[Action item]
Each line of the records below that contains "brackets" needs to be copied.

[Data for this exercise]

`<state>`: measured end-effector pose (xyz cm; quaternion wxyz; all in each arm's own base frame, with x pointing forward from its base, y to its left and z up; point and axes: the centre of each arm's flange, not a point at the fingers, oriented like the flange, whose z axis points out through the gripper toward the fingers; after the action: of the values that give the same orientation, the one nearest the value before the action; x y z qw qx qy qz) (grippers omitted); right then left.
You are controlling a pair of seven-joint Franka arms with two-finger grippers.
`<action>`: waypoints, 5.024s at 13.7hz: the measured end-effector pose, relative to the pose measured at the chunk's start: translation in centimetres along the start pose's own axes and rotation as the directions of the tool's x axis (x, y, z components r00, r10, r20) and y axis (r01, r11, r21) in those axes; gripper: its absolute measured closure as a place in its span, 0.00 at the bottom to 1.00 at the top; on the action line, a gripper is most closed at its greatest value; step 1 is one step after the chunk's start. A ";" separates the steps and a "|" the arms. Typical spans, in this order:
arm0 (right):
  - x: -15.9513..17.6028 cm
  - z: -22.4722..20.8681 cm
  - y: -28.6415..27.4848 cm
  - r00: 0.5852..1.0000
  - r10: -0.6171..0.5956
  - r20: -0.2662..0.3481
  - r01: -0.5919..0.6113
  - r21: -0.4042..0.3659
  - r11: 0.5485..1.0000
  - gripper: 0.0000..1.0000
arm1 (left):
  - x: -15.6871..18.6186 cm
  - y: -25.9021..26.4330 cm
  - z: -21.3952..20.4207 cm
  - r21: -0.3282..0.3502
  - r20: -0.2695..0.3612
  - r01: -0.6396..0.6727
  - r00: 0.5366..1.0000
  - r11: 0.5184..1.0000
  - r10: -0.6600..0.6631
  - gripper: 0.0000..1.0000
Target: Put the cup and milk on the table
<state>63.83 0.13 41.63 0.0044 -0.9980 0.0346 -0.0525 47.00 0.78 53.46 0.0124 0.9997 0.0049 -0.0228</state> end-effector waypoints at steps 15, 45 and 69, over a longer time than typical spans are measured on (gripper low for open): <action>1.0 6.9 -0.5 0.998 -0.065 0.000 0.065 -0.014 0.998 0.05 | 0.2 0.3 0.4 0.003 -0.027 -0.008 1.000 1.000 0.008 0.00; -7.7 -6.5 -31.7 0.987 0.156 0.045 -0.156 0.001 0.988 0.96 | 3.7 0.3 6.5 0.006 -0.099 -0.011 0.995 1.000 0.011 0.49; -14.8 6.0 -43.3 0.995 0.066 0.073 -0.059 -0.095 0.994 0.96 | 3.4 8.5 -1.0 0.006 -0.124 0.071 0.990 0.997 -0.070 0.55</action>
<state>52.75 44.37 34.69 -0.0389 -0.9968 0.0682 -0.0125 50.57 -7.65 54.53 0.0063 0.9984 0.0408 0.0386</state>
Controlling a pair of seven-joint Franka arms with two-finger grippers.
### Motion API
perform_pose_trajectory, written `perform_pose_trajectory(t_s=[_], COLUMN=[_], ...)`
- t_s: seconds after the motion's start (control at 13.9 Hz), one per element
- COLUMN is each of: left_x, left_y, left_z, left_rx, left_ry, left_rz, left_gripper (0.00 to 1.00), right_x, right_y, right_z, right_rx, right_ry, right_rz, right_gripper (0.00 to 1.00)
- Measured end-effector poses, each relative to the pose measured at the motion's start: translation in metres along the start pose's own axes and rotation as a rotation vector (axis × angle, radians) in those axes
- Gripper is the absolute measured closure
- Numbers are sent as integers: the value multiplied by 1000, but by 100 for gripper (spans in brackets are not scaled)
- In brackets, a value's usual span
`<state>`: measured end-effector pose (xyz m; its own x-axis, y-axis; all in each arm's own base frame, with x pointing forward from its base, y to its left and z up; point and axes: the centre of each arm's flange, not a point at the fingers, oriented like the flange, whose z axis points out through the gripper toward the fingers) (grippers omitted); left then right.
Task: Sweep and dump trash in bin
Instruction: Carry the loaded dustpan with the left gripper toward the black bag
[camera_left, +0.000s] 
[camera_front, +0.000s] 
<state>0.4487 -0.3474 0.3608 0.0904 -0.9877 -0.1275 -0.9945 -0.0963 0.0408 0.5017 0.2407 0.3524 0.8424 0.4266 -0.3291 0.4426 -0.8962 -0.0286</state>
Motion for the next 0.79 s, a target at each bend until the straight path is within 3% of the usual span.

[Response area]
- Numbers are sent as integers: the value multiplied by 1000, but by 100 for gripper (spans in brackets are not scaled)
- In brackets, a value's usual span

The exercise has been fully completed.